§ **TASK PROMPT**
Your answer is every line of the material below in which the string "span" occurs.

§ **INFORMATION PROVIDED**
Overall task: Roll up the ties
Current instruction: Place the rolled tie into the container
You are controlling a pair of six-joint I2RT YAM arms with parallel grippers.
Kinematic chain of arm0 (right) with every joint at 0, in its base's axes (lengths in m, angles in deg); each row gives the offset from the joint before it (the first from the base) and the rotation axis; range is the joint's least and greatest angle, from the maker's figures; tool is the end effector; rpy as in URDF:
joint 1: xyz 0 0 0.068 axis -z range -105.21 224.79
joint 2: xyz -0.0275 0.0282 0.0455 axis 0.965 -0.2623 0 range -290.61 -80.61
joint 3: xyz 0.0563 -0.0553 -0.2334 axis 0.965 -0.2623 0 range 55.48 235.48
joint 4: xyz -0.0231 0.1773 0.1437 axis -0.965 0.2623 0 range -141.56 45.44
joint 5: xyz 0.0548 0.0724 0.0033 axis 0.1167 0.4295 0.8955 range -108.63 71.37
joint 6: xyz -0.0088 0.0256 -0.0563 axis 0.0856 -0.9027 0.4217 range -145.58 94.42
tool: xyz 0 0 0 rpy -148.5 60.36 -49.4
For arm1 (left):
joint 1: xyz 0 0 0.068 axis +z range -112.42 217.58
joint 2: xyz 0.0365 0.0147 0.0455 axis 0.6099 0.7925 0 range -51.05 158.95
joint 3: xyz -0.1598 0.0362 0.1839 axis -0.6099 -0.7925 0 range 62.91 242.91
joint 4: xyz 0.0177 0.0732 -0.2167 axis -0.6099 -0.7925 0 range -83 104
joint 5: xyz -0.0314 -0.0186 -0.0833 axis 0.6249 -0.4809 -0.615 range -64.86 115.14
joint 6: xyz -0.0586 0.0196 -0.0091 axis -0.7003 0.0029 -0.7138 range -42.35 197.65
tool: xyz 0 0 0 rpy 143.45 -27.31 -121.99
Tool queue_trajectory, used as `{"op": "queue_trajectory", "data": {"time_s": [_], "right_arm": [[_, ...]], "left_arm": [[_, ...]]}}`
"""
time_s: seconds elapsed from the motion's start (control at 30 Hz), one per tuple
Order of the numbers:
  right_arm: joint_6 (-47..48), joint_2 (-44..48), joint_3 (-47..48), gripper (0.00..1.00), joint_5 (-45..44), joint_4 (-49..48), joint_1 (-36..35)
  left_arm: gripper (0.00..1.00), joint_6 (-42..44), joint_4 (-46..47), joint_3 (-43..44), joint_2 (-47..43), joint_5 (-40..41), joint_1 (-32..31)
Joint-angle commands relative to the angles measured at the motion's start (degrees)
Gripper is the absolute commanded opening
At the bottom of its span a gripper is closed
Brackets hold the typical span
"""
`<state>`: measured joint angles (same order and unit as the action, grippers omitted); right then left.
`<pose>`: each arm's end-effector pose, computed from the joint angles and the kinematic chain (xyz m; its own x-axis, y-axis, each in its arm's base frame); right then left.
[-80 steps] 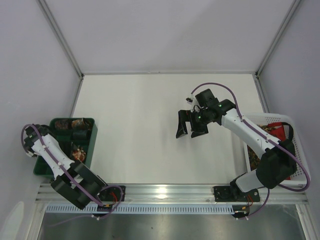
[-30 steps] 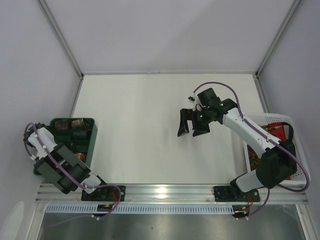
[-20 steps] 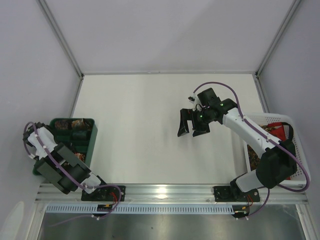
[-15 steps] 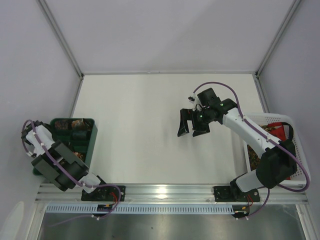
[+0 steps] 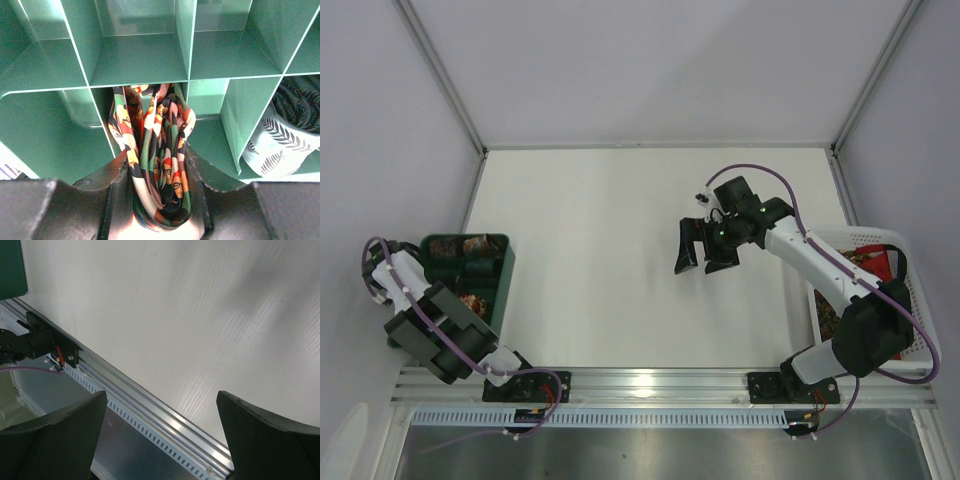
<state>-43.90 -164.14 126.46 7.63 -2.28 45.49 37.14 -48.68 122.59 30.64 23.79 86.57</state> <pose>0.2224 0.1490 0.2586 -0.9250 -0.1958 -0.3256 -0.3479 0.7810 0.5186 0.1417 0.1613 0.2032 -0.0077 -0.9984 -0.0552 -0.9969 0.0120 -0.0780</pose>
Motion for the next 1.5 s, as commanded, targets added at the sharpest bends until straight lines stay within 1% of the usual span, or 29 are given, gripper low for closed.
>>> {"op": "queue_trajectory", "data": {"time_s": [0.0, 0.13, 0.27, 0.4, 0.53, 0.57, 0.6, 0.67, 0.7, 0.77, 0.87, 0.9, 0.97, 1.03, 1.07, 1.1, 1.17, 1.2, 1.33, 1.4, 1.47], "right_arm": [[0.7, 2.1, 2.3, 1.0, -0.1, 0.1, -0.3], [0.7, 2.1, 2.2, 1.0, -0.2, 0.2, -0.4], [0.6, 2.2, 2.1, 1.0, -0.3, 0.2, -0.4], [0.6, 2.2, 1.9, 1.0, -0.6, 0.3, -0.5], [0.7, 2.1, 1.9, 1.0, -0.3, 0.1, -0.3], [0.7, 2.1, 1.9, 1.0, -0.3, 0.0, -0.4], [0.7, 2.0, 1.9, 1.0, -0.3, 0.1, -0.3], [0.7, 2.1, 1.9, 1.0, -0.4, 0.1, -0.1], [0.7, 2.1, 1.9, 1.0, -0.4, 0.1, -0.1], [0.7, 2.1, 1.8, 1.0, -0.3, 0.1, 0.2], [0.6, 2.2, 1.8, 1.0, -0.2, 0.0, 0.4], [0.6, 2.2, 1.7, 1.0, -0.2, 0.0, 0.4], [0.5, 2.2, 1.6, 1.0, 0.0, -0.1, 0.6], [0.5, 2.1, 1.6, 1.0, 0.3, -0.1, 0.6], [0.5, 2.1, 1.6, 1.0, 0.3, -0.2, 0.7], [0.5, 2.2, 1.6, 1.0, 0.2, -0.1, 0.7], [0.6, 2.3, 1.6, 1.0, -0.1, -0.1, 0.7], [0.7, 2.4, 1.6, 1.0, -0.2, 0.0, 0.7], [0.7, 2.1, 1.8, 1.0, -0.1, 0.1, 0.6], [0.6, 2.1, 1.8, 1.0, 0.0, 0.1, 0.6], [0.5, 2.1, 1.9, 1.0, 0.4, -0.1, 0.6]], "left_arm": [[0.0, -0.8, 4.2, 2.4, -1.3, -3.7, -0.2], [0.0, -0.6, 6.1, -0.8, -0.4, -4.1, -0.2], [0.01, 0.0, 8.7, -5.9, -0.1, -4.1, -0.3], [0.0, 0.7, 8.4, -7.9, 0.2, -2.2, -0.1], [0.01, 0.9, 9.4, -7.8, -0.9, -1.7, -0.1], [0.03, 0.7, 9.4, -7.4, -0.8, -2.0, -0.1], [0.1, 0.8, 9.2, -7.1, -0.6, -2.3, -0.1], [0.16, 1.0, 8.1, -5.5, 0.5, -1.7, -0.1], [0.23, 1.3, 7.4, -4.9, 0.9, -1.1, 0.0], [0.29, 1.5, 5.8, -3.3, 1.6, 0.8, 0.1], [0.29, 1.3, 4.2, -2.6, 2.5, 1.3, 0.4], [0.3, 1.1, 3.7, -2.4, 3.0, 1.3, 0.4], [0.31, 0.8, 3.2, -2.4, 3.3, 3.5, 0.5], [0.28, 0.4, 3.1, -2.7, 3.6, 3.6, 0.8], [0.23, 0.3, 3.2, -3.4, 3.6, 3.5, 1.2], [0.13, 0.1, 3.9, -3.9, 3.7, 1.9, 1.5], [0.03, 0.3, 4.6, -4.7, 3.6, -2.2, 1.6], [0.0, 0.1, 4.8, -4.8, 3.6, -4.4, 1.6], [0.0, -0.5, 5.1, -4.7, 2.5, -8.6, 1.6], [0.01, -0.8, 4.8, -3.6, 1.5, -9.4, 1.7], [0.0, -1.1, 4.0, -2.4, 1.6, -8.5, 1.7]]}}
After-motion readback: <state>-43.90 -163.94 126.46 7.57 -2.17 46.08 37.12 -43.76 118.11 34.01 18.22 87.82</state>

§ **ANSWER**
At the bottom of its span a gripper is closed
Brackets hold the typical span
Motion for the next 1.5 s, as commanded, targets added at the sharpest bends until straight lines stay within 1% of the usual span, or 29 are given, gripper low for closed.

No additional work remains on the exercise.